Houses and building sites border the excavation zone, and sometimes during the dig, workers have had to clear trash and animal carcasses, according to Salima Ikram, an Egyptian member of the team. Once new buildings go up, further excavation will become impossible. “It’s a race against time,” she said.
Establishing the identity of the colossus is complicated, because it has been broken into pieces and only fragments of the face have been found. Dr. Raue said it might have been destroyed by early Christians, or by the Muslim rulers of Cairo in the 11th century as they used limestone stonework from ancient temples to build the city’s fortifications.
But statues like the colossus were cast aside because they were made from quartzite.

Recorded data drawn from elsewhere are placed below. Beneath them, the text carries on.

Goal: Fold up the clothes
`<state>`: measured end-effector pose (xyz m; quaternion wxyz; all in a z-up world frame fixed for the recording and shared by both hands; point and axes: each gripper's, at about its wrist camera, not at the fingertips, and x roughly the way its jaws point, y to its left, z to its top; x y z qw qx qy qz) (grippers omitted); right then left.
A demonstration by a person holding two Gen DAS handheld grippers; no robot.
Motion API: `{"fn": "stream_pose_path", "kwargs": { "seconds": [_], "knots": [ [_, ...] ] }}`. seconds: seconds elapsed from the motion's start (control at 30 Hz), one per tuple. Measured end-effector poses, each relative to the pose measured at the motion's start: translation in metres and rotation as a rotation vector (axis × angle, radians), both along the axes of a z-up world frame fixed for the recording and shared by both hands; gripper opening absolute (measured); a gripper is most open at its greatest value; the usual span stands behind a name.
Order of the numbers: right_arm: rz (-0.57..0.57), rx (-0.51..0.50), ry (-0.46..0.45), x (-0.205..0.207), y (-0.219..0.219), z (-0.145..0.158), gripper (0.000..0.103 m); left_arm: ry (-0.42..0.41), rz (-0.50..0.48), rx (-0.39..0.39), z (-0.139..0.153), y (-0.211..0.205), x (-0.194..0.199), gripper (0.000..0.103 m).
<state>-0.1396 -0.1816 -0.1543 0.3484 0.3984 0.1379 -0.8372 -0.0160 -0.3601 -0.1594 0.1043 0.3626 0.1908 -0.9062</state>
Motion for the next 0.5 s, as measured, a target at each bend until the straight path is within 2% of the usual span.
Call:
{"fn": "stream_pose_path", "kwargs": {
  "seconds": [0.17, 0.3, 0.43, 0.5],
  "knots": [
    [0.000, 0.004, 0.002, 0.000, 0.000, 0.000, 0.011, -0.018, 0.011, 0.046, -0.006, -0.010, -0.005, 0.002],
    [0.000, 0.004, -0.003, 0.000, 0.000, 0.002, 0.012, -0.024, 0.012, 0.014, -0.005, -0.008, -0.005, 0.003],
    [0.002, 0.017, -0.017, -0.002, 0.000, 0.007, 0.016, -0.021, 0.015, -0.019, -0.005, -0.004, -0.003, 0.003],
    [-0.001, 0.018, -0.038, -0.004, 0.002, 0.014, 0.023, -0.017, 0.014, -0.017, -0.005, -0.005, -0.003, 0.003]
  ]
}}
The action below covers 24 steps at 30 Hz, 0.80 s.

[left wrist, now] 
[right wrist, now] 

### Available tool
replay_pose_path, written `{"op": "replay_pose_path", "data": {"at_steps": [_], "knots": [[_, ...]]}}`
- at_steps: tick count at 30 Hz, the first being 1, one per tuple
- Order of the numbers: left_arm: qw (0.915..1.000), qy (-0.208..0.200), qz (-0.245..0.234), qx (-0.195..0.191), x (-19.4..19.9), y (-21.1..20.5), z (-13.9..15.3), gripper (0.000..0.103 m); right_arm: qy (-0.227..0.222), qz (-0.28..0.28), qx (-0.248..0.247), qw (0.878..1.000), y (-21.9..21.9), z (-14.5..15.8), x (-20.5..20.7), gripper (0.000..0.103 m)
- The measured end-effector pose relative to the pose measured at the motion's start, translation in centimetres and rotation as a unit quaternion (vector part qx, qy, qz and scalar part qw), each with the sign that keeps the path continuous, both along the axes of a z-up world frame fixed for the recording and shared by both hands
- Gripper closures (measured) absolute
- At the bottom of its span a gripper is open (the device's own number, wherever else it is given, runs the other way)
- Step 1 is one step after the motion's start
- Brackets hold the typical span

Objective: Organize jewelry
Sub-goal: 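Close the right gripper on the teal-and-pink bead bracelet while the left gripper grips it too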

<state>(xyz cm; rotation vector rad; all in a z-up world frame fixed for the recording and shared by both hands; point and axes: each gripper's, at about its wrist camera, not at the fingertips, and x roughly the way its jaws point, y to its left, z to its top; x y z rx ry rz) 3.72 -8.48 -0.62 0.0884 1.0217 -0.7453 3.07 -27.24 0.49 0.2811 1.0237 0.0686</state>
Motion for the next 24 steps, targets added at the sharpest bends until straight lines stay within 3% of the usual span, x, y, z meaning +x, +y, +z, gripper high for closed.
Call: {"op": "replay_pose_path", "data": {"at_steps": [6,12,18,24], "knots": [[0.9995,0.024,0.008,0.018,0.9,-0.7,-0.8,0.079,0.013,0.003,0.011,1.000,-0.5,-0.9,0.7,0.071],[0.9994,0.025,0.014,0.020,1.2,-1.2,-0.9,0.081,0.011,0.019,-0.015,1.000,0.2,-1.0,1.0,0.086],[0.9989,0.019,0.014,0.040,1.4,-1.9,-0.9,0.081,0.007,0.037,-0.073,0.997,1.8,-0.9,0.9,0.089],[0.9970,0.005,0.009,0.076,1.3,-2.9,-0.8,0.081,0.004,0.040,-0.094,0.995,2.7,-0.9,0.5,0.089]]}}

Ramses II was a formidable figure, not only in Egypt but across much of the ancient world. During his reign, from 1279 to 1213 B.C., he expanded his empire east to present-day Syria and south into Sudan. He was also known for monumental building projects, including sprawling sun temples filled with statues of himself, one of which was discovered under a Cairo marketplace in 2006.
The discovery of the buried colossus may also have strong literary echoes. A shattered statue of Ramses II was the subject of Ozymandias, a celebrated poem by the 19th-century English romantic poet Percy Bysshe Shelley. (Ozymandias was the name of Ramses II in ancient Greek.)